BCN rethink may harm execution quality, says industry

Market participants are worried the forced categorisation of broker crossing networks into existing trading venue categories could diminish execution quality, after an MEP revealed that a new venue regime in MiFID II may not cover equities.

By Anish Puaar February 22, 2012 10:40 AM GMT

Market participants are worried the forced categorisation of broker crossing networks (BCNs) into existing trading venue categories could diminish execution quality, after an MEP revealed that a new venue regime in MiFID II may not cover equities.

Speaking to last week, Markus Ferber MEP said the organised trading facility (OTF) category, introduced by the European Commission in its October draft of MiFID II, could now be limited to non equity instruments.

This would mean BCNs, currently classified as over-the-counter trading under MiFID, may be forced to become multilateral trading facilities (MTFs) or systematic internalisers (SI) under a revised directive.

Buy-side traders are unhappy at the impact this could have on execution performance, arguing broker control over BCN orders helps limit information leakage and improve execution quality.

“There is a risk the MiFID proposals will leave buy-side traders with no flexibility when it comes to choice of trading venue,” Sören Steinert, associate director, equities at Germany-based Quoniam Asset Management, told “If choice is restricted to MTFs or SIs, this will be a disadvantage for me.”

If brokers were forced to turn into MTFs, they would lose the ability to decide who can access their BCN, how trades are matched and would have to publish prices on a pre-trade basis unless obtaining a MiFID-defined waiver.

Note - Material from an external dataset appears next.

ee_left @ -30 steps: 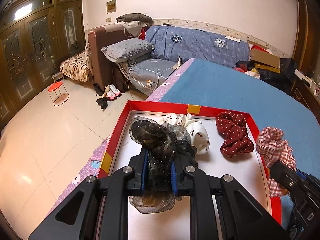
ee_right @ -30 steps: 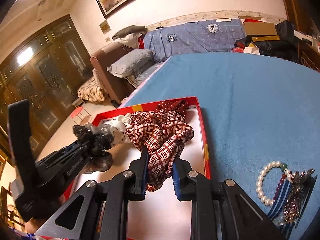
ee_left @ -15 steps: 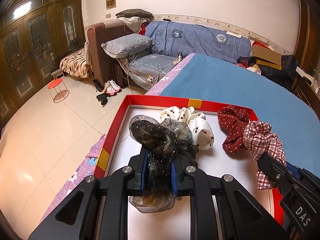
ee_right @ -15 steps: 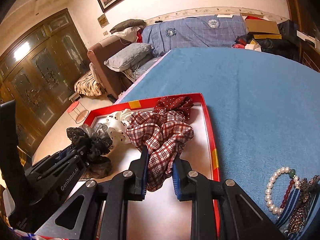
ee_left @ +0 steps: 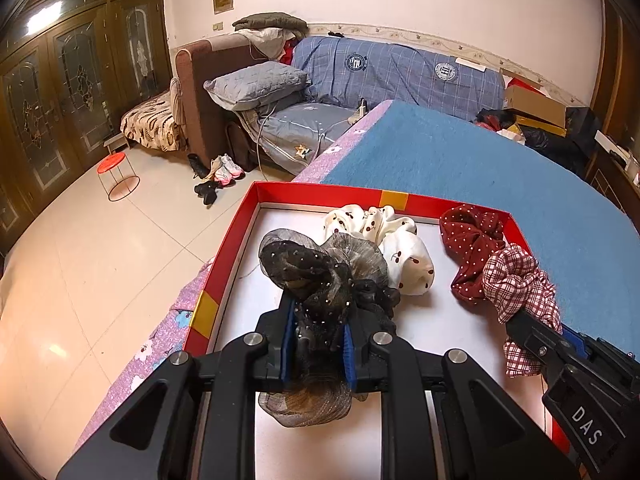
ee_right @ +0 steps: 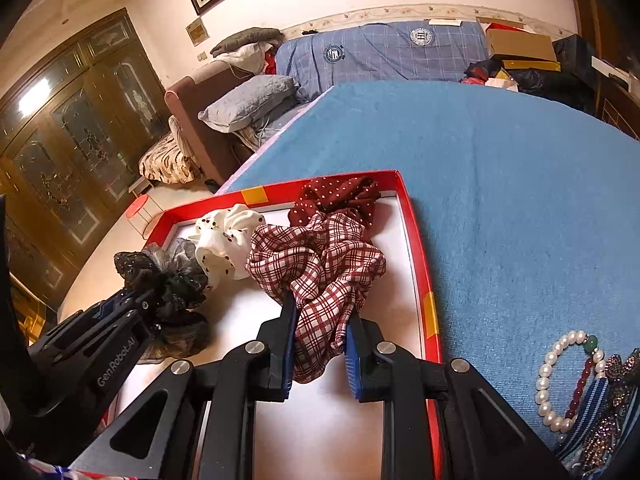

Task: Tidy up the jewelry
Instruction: 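Lower both held scrunchies into the red box beside the others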

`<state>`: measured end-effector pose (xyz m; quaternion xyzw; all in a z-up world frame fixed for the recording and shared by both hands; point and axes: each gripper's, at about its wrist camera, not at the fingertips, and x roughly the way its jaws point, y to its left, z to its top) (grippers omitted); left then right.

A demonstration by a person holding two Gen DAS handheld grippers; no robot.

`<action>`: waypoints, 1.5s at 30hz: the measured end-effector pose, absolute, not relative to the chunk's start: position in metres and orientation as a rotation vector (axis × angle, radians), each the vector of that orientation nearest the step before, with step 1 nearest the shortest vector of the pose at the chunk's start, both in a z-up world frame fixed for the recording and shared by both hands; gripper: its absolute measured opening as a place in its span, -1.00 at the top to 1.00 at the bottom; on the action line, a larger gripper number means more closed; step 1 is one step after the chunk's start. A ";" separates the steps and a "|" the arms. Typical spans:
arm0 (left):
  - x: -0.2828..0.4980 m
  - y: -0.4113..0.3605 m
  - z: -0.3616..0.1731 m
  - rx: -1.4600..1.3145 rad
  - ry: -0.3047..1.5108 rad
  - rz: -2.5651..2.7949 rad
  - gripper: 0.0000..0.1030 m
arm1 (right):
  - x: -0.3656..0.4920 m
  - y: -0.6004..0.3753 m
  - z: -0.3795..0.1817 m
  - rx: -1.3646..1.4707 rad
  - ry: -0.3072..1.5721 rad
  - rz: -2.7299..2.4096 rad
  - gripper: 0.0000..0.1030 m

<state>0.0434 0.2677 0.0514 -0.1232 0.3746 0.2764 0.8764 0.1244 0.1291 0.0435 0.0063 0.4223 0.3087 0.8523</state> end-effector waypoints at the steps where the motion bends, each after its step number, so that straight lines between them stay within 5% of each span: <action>1: 0.043 0.268 0.051 -0.259 0.783 0.576 0.63 | 0.125 0.130 0.043 0.014 0.890 0.649 0.53; 38: 0.044 0.271 0.046 -0.261 0.794 0.587 0.58 | 0.125 0.141 0.028 -0.034 0.899 0.636 0.52; 45: 0.044 0.271 0.047 -0.262 0.794 0.582 0.47 | 0.120 0.145 0.028 -0.049 0.895 0.637 0.36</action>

The waivers – currently used by all dark MTFs – require trading venues to match orders at the mid-point or trade above a certain size in order to forego pre-trade price obligations. Many BCNs match orders of all sizes at any point within the bid-offer spread.

A systematic internaliser can include trades which use proprietary capital but MiFID II will prohibit them from matching two client orders. SIs will also be required to publish quotes that are below ‘standard market size’.

OTFs welcomed 

Brokers had welcomed the Commission's apparent recognition of the nuances of BCNs and their categorisation as an OTF.

“The OTF regime as it stands allows us to preserve a degree of discretion on how we handle order flow, which is one of the most important jobs we have vis-à-vis our clients,” said Chris Marsh, head of Advanced Execution Services, Europe at Credit Suisse.

“While the OTF definition needs work, it brings a formally recognised vehicle that enables BCNs to be regulated more transparently,” added Tim Wildenberg, head of European electronic trading, Citi. “OTFs sit nicely between MTFs and SIs, and will help to provide more visibility into this part of the market.”

But both the buy- and sell-side have reservations over the proposed structure of the OTF regime – in particular its ban on proprietary trading, which some observers note is impractical for BCN activity.

“There appears to be an assumption that if you are trading on principal, you are trading on your own interests,” said Wildenberg. “However, many brokers book all client flow as principal because that’s what clients demand. The discretion afforded to BCNs means they are currently not required to show client flow to the wider market, thereby allowing brokers to work in their clients’ best interest.”

Steinert noted that BCN fills information he receives from brokers shows many trades are matched against flow from prop desks, or risk trades being unwound.

“The current structure governing broker dark pools does not need to be adjusted,” he said.

Marsh said Credit Suisse had been working with sell-side trade body, the Association for Financial Markets in Europe, to devise a more detailed definition of the type of proprietary trading that would not be allowed in an OTF.

Some exchanges have long opposed the ability of brokers to match flow internally, arguing BCNs effectively perform the same function as a regulated market or MTF, just under a lighter regulatory regime. 

But exchanges also believe the OTF regime does not adequately solve this problem.

“The current proposal allows OTFs to discriminate in terms of access and also allows operators to give better deals to some of their clients – such as non-discretionary execution,” said Judith Hardt, secretary general of bourse trade body the Federation of European Securities Exchanges. “We are therefore worried that this will impact investors’ protection and market fairness.”

The next meeting of the European Parliament’s Economic and Monetary Affairs Committee on MiFID II is scheduled after the Easter break. During this meeting, Ferber is expected to table a series of amendments to the European Commission’s draft proposals. Implementation of MiFID II is expected to start by 2014 at the earliest.